[Records drawn from a dataset]
__________
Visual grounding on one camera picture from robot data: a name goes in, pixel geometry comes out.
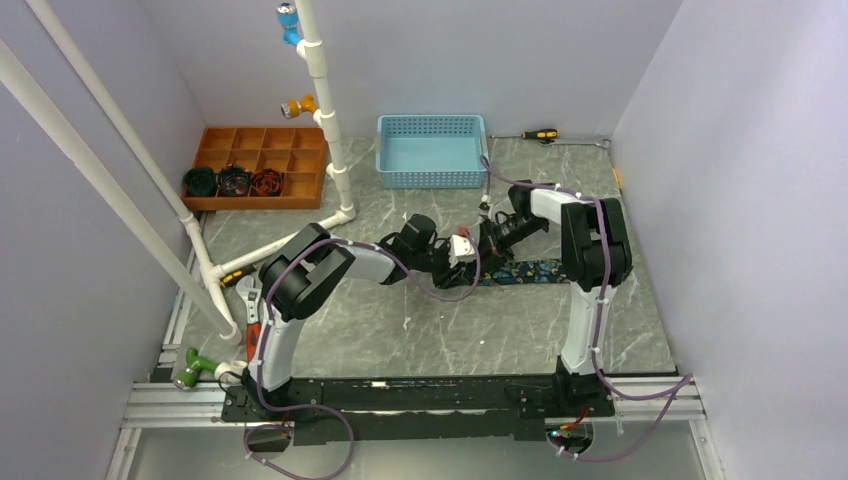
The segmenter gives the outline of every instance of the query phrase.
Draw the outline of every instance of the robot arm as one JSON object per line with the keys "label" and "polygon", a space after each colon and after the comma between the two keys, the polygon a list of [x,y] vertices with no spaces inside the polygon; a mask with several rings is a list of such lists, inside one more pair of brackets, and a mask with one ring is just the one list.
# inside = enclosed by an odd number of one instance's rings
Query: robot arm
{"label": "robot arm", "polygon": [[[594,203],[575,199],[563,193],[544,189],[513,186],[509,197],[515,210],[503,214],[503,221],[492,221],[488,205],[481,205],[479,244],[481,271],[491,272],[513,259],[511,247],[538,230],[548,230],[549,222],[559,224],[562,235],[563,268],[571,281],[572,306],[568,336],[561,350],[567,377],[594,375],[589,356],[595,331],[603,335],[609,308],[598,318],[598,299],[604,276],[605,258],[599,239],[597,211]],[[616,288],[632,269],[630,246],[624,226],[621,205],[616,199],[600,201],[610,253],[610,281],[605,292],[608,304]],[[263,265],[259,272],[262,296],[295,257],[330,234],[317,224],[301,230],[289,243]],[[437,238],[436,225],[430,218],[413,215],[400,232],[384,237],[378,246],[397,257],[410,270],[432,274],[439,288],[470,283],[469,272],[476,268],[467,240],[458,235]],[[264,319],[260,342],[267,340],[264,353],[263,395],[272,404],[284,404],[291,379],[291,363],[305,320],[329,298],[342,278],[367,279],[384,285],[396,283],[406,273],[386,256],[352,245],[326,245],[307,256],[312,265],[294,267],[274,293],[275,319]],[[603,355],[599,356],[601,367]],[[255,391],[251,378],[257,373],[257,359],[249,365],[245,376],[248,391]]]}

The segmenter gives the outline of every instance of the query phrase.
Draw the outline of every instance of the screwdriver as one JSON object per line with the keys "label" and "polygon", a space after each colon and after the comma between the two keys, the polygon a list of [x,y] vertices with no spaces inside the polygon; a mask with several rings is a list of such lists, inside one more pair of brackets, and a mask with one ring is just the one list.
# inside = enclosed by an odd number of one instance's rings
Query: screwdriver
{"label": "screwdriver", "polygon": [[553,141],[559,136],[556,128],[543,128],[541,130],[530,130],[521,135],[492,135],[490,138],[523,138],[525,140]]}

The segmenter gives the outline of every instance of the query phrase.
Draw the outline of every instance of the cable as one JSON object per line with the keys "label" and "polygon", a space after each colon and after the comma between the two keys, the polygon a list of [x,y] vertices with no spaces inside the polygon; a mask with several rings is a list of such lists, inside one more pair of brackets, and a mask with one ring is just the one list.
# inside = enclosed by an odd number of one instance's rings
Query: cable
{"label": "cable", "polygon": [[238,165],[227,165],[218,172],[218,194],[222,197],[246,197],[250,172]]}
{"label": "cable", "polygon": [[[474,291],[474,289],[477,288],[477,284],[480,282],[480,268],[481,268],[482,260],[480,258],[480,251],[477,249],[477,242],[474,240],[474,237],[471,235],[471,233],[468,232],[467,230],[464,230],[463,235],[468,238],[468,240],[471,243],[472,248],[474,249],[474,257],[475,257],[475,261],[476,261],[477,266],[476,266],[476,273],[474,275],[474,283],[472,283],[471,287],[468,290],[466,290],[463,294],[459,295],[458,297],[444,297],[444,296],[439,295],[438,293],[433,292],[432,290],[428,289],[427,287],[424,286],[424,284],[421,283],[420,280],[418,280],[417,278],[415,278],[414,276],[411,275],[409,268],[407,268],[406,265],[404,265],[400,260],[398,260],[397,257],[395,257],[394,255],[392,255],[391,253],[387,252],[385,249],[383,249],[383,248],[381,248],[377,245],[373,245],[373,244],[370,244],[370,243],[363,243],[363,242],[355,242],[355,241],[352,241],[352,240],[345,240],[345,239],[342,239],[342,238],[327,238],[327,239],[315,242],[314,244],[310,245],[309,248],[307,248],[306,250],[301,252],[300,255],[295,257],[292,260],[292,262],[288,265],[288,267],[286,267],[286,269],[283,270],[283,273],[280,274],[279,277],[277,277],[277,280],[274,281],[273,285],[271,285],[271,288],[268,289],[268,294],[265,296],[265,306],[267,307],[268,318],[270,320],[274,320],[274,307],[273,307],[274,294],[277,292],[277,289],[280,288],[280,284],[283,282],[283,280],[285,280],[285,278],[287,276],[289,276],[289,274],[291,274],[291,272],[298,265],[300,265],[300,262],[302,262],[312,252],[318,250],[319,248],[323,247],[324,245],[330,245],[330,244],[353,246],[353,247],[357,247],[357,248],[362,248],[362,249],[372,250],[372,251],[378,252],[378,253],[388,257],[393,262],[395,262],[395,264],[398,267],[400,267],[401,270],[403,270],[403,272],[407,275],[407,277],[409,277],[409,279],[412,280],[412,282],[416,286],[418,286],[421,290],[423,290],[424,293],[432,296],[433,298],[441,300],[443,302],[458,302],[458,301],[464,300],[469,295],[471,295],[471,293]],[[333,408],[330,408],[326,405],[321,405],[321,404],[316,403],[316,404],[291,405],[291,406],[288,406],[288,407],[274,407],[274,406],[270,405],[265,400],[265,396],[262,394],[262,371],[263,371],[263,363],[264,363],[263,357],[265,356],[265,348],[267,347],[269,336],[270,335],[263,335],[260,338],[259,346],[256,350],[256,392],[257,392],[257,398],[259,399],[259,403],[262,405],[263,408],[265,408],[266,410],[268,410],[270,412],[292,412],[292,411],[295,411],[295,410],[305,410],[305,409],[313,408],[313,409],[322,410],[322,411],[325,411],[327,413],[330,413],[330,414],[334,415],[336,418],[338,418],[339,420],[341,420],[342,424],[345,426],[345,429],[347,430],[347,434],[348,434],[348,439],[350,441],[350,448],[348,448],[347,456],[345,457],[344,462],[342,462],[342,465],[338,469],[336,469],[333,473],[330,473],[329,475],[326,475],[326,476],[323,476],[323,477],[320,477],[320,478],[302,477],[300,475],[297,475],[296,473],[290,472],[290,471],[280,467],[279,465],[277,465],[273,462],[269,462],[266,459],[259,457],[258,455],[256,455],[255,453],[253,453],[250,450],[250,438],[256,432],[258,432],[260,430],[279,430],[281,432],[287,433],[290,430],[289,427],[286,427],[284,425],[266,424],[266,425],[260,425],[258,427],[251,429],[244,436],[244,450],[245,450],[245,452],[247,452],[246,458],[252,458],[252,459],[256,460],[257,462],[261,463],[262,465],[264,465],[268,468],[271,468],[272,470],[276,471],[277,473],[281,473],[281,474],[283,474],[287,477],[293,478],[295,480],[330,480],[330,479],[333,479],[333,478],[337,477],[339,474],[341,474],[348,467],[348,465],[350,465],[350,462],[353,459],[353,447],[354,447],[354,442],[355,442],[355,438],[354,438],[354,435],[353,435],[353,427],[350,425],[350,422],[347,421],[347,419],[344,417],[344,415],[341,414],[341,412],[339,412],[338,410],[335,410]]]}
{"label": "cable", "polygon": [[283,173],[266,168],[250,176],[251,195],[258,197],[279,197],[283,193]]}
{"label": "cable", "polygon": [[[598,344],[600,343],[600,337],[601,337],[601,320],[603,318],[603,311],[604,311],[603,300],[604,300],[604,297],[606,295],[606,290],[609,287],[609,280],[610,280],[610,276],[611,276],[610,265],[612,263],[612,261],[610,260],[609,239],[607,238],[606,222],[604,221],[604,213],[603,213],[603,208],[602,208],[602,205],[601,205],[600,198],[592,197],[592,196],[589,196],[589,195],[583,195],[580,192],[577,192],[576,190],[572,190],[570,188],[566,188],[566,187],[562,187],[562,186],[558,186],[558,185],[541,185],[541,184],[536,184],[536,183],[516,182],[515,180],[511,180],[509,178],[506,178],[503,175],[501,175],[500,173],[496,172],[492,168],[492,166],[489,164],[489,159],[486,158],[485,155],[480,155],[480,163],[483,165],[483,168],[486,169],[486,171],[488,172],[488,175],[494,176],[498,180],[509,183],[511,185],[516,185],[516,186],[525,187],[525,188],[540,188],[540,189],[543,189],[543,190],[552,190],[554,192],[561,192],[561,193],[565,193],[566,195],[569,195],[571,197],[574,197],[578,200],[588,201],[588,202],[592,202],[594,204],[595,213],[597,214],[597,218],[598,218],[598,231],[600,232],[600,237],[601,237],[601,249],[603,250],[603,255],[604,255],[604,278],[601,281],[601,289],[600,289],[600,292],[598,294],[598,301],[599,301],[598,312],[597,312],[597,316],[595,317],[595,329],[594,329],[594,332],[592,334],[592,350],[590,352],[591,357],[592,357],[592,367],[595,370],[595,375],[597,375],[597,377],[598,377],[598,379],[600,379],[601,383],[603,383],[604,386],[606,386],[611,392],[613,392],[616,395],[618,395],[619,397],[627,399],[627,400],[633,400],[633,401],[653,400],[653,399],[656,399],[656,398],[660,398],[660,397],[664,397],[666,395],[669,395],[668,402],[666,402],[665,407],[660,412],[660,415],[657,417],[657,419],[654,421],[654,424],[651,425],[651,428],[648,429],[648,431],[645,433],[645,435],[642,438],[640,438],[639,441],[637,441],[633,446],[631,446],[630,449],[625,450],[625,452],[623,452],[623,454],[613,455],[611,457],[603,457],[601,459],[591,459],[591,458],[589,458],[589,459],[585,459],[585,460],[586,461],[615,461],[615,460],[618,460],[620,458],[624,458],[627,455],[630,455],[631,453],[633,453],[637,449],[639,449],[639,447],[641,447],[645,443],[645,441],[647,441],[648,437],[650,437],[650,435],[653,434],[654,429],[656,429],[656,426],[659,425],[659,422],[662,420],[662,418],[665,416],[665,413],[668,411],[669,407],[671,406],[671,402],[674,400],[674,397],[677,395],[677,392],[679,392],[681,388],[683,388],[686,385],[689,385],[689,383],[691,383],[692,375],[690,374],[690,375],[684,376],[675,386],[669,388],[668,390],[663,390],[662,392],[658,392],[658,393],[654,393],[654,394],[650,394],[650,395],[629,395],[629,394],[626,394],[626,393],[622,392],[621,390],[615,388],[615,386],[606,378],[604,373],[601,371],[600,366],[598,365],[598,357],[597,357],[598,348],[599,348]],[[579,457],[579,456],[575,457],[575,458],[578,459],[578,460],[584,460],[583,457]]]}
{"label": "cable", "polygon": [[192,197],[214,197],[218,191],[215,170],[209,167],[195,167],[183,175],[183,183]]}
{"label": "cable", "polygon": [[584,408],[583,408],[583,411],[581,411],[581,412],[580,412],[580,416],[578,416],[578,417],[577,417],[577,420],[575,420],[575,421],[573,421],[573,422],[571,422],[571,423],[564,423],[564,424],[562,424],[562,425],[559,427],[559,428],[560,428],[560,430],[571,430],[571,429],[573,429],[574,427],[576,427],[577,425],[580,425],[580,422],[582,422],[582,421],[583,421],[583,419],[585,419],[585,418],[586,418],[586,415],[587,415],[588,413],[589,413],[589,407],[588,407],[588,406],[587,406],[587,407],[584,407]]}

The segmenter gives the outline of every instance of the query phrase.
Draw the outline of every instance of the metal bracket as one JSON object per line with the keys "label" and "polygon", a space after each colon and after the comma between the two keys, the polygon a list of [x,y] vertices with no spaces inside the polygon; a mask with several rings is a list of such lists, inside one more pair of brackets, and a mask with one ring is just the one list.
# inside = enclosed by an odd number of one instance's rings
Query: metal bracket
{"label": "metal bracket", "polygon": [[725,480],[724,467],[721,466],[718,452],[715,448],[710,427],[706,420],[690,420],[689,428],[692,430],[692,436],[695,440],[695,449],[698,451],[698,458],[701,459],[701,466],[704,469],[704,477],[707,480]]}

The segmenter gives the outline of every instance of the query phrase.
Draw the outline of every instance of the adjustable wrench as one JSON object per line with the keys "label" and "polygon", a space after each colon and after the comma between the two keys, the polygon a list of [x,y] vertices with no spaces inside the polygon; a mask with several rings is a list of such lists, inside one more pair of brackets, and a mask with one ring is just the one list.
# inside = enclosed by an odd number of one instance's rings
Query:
__________
TRY IT:
For this exercise, output exactly the lines above from the line with "Query: metal bracket" to the line with "Draw the outline of every instance of the adjustable", counting both, and leave out the rest.

REPLY:
Query: metal bracket
{"label": "metal bracket", "polygon": [[725,480],[724,467],[721,466],[718,452],[715,448],[710,427],[706,420],[690,420],[689,428],[692,430],[692,436],[695,440],[695,449],[698,451],[698,458],[701,459],[701,466],[704,469],[704,477],[707,480]]}

The segmenter gives the outline of every instance of the query phrase.
Draw the outline of every instance of the adjustable wrench as one JSON object per line with the keys "label" and "polygon", a space after each colon and after the comma between the two keys, the polygon a list of [x,y] vertices with no spaces inside the polygon; a mask with several rings is a list of such lists, inside one more pair of brackets, and a mask with one ring is just the one list.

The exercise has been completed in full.